Built on this architecture, WALL-B delivers three core technical features that distinguish it from existing industry models:
First, native multimodality. From day one of training, WALL-B processed visual, auditory, language, tactile, and action data through synchronous annotation and joint training, achieving a "multimodal-in, multimodal-out" capability. This means the model doesn't need to translate information across different modules like a game of telephone. When it sees a cup, it prepares to reach out; when it senses weight, it adjusts its grip strength instantly.
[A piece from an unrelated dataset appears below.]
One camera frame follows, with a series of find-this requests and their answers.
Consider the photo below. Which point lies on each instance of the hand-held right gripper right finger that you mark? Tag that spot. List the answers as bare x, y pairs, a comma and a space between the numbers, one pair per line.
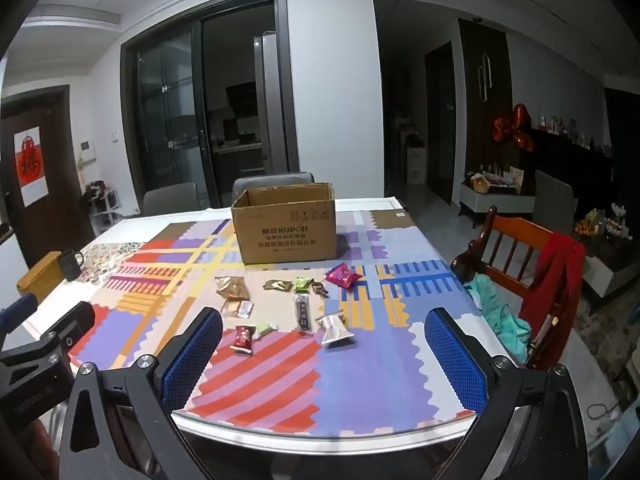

Furthermore, WALL-B possesses an intrinsic sense of its own spatial dimensions—height, width, and reach—without needing to constantly monitor its entire body or rely on a dense array of external sensors. It can determine whether it can navigate a space or grasp an object. This is an innate spatial awareness, rather than one derived from external measurement or modeling.
Second, a physical "worldview." WALL-B can perceive and predict fundamental physical laws like gravity, inertia, friction, and velocity. In novel scenarios—such as a plate teetering half-off a table edge—the model can infer that the plate will fall and shatter, triggering preventive maneuvers.
Third, interactive self-evolution. Mainstream robots typically halt and return error codes upon failure, unable to learn from the mistake. WALL-B operates differently: after a failure, it adjusts its strategy and tries again. If successful, it updates its model parameters with that successful experience in real-time.
As robots enter the home, privacy concerns cannot be ignored. X Square Robot has addressed this with clear solutions:
Visual desensitization: The robot processes raw images in real-time directly on the device, masking personal details. Raw images never leave the unit; the robot only "sees" scene data stripped of personal identifiers.
Transparent authorization: The robot only powers on after the user actively presses a consent button. There is no "default consent"—no approval means no activation.
Restricted usage: Data is never shared with third parties. The robot recognizes only one master and immediately locks down if it detects suspicious commands.